Two Presidential Campaigns, Two Anti-Semitism Scandals

July 11 2016

Last week, Max Blumenthal—a professional hater of Israel and the Jews whose father is a sometime confidant of Hillary Clinton—assaulted the memory of Elie Wiesel. While Clinton has privately praised the younger Blumenthal’s work in the past, her campaign responded by condemning his latest outburst. Meanwhile, Donald Trump faced an anti-Semitism scandal of his own. Ben Cohen compares the candidates’ responses:

After retweeting an image sourced to a white-supremacist website that showed a grinning Clinton superimposed onto a pile of money and a Star of David, Trump compounded the offense by blockheadedly sticking to his guns, criticizing his staff for deleting the tweet instead of “defending it.”

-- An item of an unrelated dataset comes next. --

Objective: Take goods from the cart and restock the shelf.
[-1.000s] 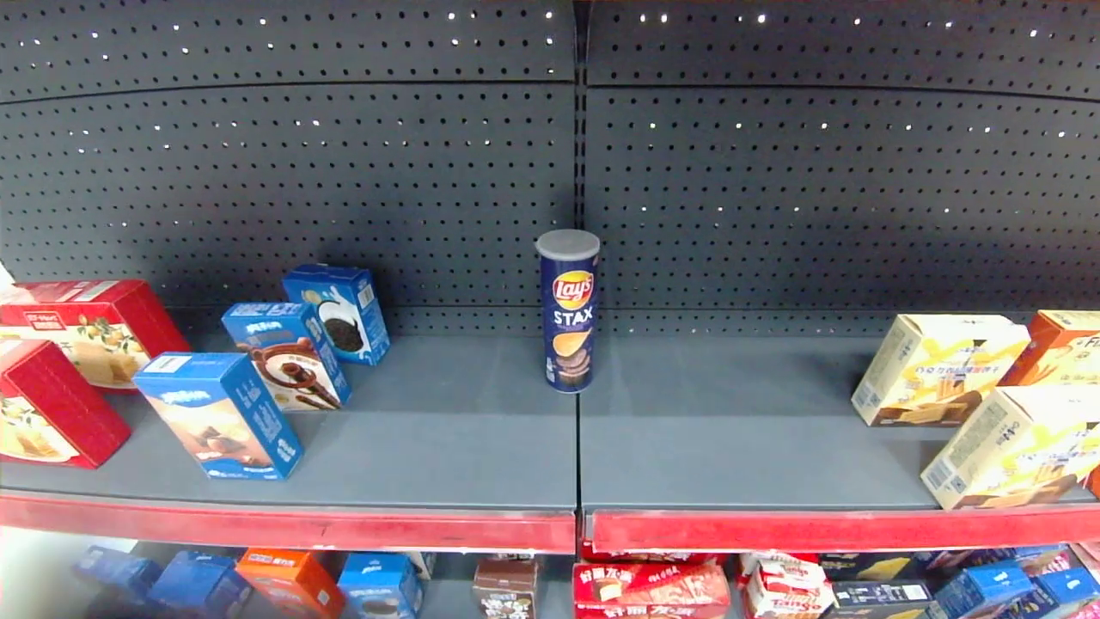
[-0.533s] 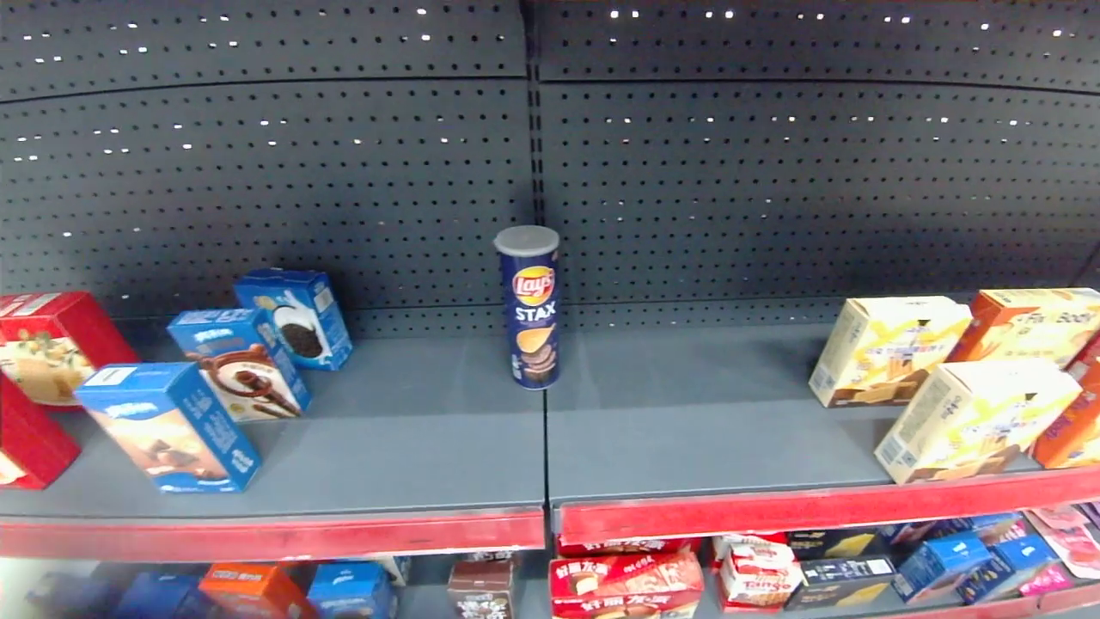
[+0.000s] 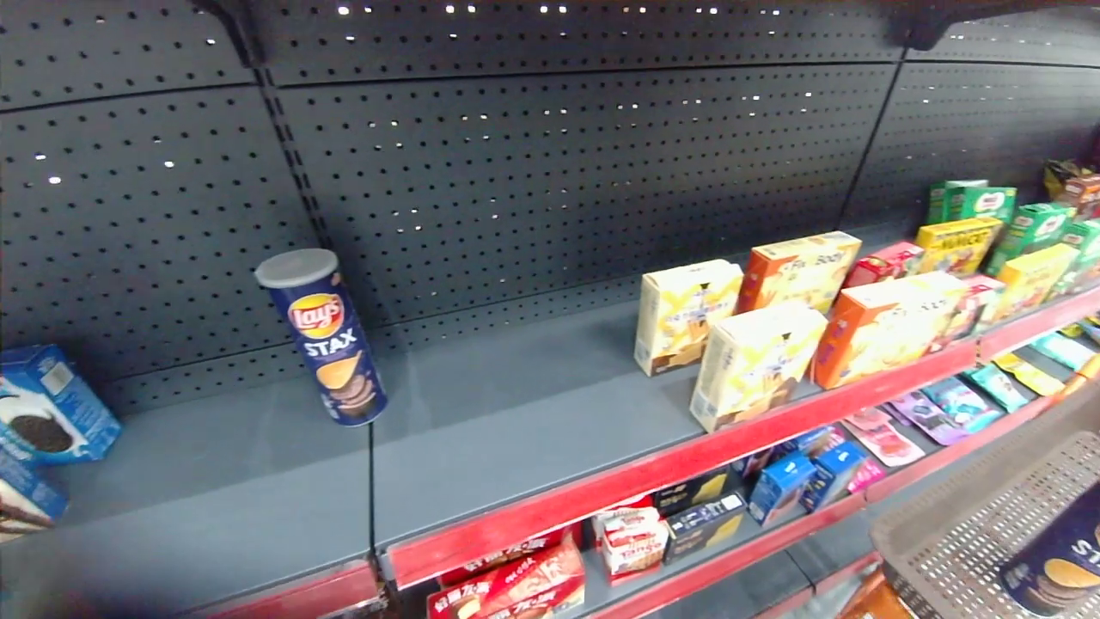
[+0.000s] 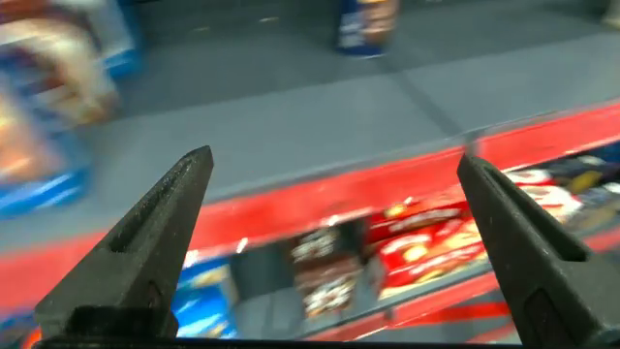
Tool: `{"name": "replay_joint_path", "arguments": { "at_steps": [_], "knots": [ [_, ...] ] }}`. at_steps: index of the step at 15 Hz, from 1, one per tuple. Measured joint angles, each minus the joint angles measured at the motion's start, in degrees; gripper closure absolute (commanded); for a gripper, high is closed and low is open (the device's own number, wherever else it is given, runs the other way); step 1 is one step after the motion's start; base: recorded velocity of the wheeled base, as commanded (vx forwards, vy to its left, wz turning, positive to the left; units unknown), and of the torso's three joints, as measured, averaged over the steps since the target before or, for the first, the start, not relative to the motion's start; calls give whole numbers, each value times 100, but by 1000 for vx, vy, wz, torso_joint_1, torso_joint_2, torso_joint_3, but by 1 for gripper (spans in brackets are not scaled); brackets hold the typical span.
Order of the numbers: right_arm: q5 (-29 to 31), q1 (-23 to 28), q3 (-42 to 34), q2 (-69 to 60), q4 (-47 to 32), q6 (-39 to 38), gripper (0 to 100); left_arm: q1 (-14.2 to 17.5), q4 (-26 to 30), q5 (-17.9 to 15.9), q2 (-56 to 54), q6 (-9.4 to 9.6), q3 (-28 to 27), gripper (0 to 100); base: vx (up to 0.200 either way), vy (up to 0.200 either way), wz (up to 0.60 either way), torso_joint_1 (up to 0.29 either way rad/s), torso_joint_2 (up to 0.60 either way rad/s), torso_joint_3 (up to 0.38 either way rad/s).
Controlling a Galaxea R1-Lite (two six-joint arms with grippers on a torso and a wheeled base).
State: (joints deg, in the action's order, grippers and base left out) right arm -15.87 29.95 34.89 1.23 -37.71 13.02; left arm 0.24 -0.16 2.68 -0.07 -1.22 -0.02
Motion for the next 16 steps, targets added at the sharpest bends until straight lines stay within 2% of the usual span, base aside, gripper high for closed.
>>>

At the same time that Trump engages in anti-Semitism denial—something he does every time the issue of his white-supremacist supporters comes up—his campaign pursues the tiresome tactic of putting his Jewish daughter and Jewish son-in-law before the media in his defense. . . .

Except that nobody serious has called Trump an anti-Semite. The charge is that he tolerates anti-Semites and even enables them when it suits him to do so. Citing your Jewish relatives and friends is a favored method of the Israel-haters—“Some of my best friends are Jews!”—and most Jews aren’t fooled by it. They also aren’t fooled by Trump, who further insults our community by insinuating that we’re stupid enough to believe that he understands what constitutes anti-Semitism better than we do.

What both candidates need to do is declare a zero tolerance policy for anti-Semitism around their respective campaigns.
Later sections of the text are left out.